Go line by line through the entries below and copy those containing the string "trace".

Records excerpted from a collection
========

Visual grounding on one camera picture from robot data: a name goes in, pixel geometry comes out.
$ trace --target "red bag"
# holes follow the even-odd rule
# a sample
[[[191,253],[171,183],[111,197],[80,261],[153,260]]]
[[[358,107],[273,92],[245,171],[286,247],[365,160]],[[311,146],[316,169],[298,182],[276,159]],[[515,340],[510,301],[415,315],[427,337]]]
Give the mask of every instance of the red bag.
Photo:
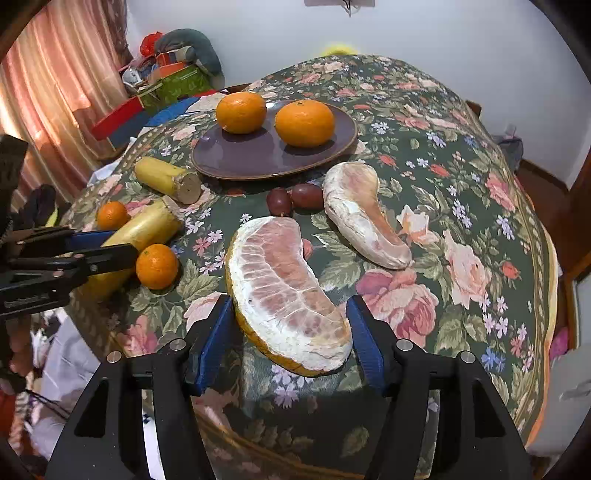
[[[139,47],[139,52],[144,57],[149,57],[154,55],[154,44],[157,40],[162,37],[161,32],[151,33],[150,35],[146,35],[146,37],[142,40],[142,44]]]

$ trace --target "green box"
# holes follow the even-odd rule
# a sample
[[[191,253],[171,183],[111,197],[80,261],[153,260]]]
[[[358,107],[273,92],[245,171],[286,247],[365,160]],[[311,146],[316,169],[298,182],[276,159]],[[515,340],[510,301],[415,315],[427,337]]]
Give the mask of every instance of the green box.
[[[188,65],[163,78],[138,96],[144,109],[151,115],[155,115],[160,110],[178,102],[180,96],[193,96],[211,89],[206,75],[199,67]]]

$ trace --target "floral tablecloth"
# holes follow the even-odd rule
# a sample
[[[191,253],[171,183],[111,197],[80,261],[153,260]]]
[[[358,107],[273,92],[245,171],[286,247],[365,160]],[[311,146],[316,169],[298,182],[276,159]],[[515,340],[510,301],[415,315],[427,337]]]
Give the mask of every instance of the floral tablecloth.
[[[386,271],[342,241],[324,213],[294,218],[306,259],[335,304],[363,295],[399,337],[429,352],[471,350],[490,373],[524,443],[535,435],[548,381],[556,315],[556,255],[502,153],[455,93],[386,57],[309,60],[251,84],[265,99],[315,98],[357,121],[355,151],[378,172],[379,201],[411,245],[414,263]],[[215,113],[181,116],[143,135],[114,175],[87,189],[64,219],[92,229],[97,209],[119,200],[134,215],[158,194],[139,184],[134,162],[150,155],[192,168],[191,151]],[[326,168],[271,183],[205,179],[183,209],[172,246],[182,274],[167,291],[130,281],[103,305],[74,295],[70,312],[91,348],[150,353],[184,336],[226,291],[224,255],[233,233],[268,214],[267,191],[301,181],[322,185]],[[429,399],[417,476],[428,476],[438,394]],[[353,353],[333,375],[304,378],[274,365],[248,341],[228,351],[213,388],[194,400],[219,478],[362,478],[388,401],[367,387]]]

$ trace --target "white wall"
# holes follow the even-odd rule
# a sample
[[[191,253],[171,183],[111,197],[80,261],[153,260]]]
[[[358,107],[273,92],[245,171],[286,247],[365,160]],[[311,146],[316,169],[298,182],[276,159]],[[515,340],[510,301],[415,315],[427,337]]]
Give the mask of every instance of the white wall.
[[[491,133],[515,124],[525,158],[574,182],[591,144],[591,84],[529,0],[375,0],[351,18],[339,6],[304,4],[330,1],[128,0],[128,41],[136,53],[153,31],[200,30],[226,85],[318,56],[335,42],[405,60],[480,103]]]

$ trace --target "pink fabric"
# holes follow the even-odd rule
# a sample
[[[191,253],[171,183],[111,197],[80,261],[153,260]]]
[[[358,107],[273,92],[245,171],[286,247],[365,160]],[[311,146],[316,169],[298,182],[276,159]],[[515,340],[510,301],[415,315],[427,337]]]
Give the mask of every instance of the pink fabric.
[[[550,344],[550,361],[569,350],[569,328],[562,327]]]

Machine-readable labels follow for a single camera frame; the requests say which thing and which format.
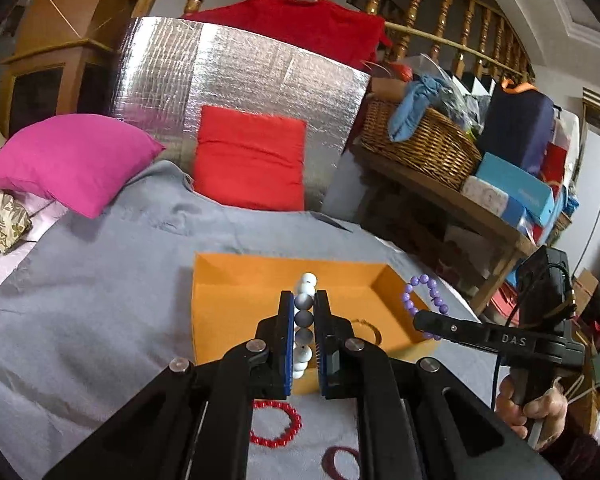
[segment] purple beaded bracelet
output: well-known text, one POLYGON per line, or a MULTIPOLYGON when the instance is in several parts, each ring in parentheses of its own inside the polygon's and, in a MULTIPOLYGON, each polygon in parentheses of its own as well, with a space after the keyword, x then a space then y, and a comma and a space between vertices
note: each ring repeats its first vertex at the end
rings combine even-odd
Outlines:
MULTIPOLYGON (((429 276, 426 274, 421 275, 420 277, 413 276, 409 283, 404 287, 404 294, 402 295, 402 302, 404 303, 404 307, 409 314, 415 316, 418 312, 417 307, 411 301, 411 293, 413 292, 413 288, 420 285, 427 285, 429 287, 429 297, 433 304, 438 308, 440 314, 446 316, 449 312, 449 307, 445 304, 444 300, 440 298, 440 292, 437 290, 438 282, 434 279, 429 279, 429 276)), ((425 339, 435 339, 436 341, 440 341, 442 339, 439 335, 433 335, 431 332, 424 333, 425 339)))

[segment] red beaded bracelet
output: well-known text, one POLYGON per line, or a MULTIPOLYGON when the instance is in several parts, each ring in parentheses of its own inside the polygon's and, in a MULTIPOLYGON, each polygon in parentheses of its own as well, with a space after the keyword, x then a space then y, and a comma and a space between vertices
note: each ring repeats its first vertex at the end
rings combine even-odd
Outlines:
POLYGON ((257 436, 253 430, 249 433, 249 438, 252 444, 259 444, 266 447, 283 447, 291 442, 298 431, 302 428, 302 418, 296 409, 288 402, 280 402, 279 400, 254 400, 253 408, 278 408, 287 414, 291 424, 286 427, 284 433, 277 438, 264 438, 257 436))

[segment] orange cardboard tray
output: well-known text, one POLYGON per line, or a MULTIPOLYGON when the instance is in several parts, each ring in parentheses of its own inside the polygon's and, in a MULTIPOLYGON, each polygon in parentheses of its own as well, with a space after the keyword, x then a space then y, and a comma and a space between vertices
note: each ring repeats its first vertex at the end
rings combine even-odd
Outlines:
MULTIPOLYGON (((327 291, 333 314, 349 319, 356 336, 391 357, 415 362, 436 347, 436 341, 413 328, 402 306, 405 282, 387 264, 197 254, 191 301, 196 363, 221 359, 253 338, 258 322, 278 312, 280 292, 294 290, 304 272, 317 276, 317 288, 327 291)), ((418 309, 428 308, 417 294, 411 299, 418 309)), ((314 357, 302 379, 294 380, 294 393, 315 390, 314 357)))

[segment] screw
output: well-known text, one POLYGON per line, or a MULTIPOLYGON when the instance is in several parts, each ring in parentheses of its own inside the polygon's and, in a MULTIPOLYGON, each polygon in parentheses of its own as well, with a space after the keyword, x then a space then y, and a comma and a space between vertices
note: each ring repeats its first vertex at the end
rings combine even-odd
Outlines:
POLYGON ((169 370, 181 374, 189 370, 189 360, 184 357, 176 357, 169 363, 169 370))
POLYGON ((437 372, 440 370, 440 361, 433 357, 425 357, 420 360, 420 368, 426 372, 437 372))
POLYGON ((262 339, 252 339, 247 342, 247 350, 249 352, 262 352, 267 347, 267 344, 262 339))
POLYGON ((365 347, 365 342, 357 337, 350 337, 344 342, 344 346, 352 352, 359 352, 365 347))

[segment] dark blue bag
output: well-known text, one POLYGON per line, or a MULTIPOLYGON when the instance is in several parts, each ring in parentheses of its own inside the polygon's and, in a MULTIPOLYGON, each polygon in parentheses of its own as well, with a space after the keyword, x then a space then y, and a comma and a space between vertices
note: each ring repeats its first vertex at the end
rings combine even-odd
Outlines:
POLYGON ((529 83, 493 91, 477 146, 538 176, 554 127, 554 102, 529 83))

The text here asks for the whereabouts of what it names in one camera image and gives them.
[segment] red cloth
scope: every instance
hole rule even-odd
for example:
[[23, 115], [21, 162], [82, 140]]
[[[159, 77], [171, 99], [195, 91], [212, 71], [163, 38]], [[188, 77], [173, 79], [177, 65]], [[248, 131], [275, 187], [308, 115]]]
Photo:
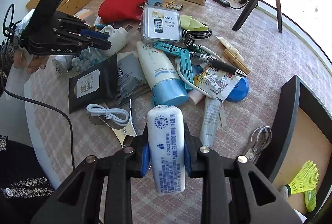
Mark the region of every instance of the red cloth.
[[143, 9], [138, 5], [146, 0], [105, 0], [98, 11], [103, 22], [141, 20]]

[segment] silver bolt
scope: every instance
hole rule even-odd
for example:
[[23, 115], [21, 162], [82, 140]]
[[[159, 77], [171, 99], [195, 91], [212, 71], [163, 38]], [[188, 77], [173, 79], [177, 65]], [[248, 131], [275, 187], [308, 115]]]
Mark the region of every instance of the silver bolt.
[[245, 157], [245, 156], [238, 156], [238, 157], [237, 157], [237, 160], [238, 160], [238, 162], [240, 162], [240, 163], [247, 163], [247, 162], [248, 162], [248, 159], [247, 159], [247, 157]]
[[202, 153], [208, 153], [208, 152], [210, 152], [210, 148], [208, 148], [207, 146], [201, 146], [200, 151]]
[[11, 189], [5, 189], [6, 191], [6, 194], [9, 196], [9, 197], [13, 197], [13, 192]]
[[95, 156], [87, 156], [85, 160], [86, 160], [87, 163], [92, 163], [92, 162], [96, 161], [96, 157]]
[[123, 151], [126, 154], [130, 154], [130, 153], [134, 152], [134, 149], [132, 147], [128, 146], [128, 147], [125, 147]]

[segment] window
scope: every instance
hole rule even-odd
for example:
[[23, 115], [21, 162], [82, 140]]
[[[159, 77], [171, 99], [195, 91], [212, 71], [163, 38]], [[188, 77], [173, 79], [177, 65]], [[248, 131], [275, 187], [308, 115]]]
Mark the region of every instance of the window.
[[[276, 6], [275, 0], [263, 0]], [[332, 59], [332, 0], [280, 0], [281, 11], [303, 28]]]

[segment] clear plastic case
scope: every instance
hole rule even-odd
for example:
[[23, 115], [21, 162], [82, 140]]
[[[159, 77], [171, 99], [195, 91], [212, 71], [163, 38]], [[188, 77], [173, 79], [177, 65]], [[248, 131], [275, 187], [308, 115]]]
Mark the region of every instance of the clear plastic case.
[[144, 43], [163, 41], [175, 43], [182, 39], [178, 11], [156, 6], [146, 6], [142, 16], [141, 39]]

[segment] checkered tablecloth
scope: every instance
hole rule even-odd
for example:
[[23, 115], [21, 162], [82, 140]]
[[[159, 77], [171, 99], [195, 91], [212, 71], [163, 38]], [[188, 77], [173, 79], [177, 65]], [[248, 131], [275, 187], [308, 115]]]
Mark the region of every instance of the checkered tablecloth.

========

**Answer section**
$ trace --target "red bag"
$ trace --target "green box"
$ trace --target "floral tablecloth"
$ trace --target "white wall"
$ trace --target "pink fabric"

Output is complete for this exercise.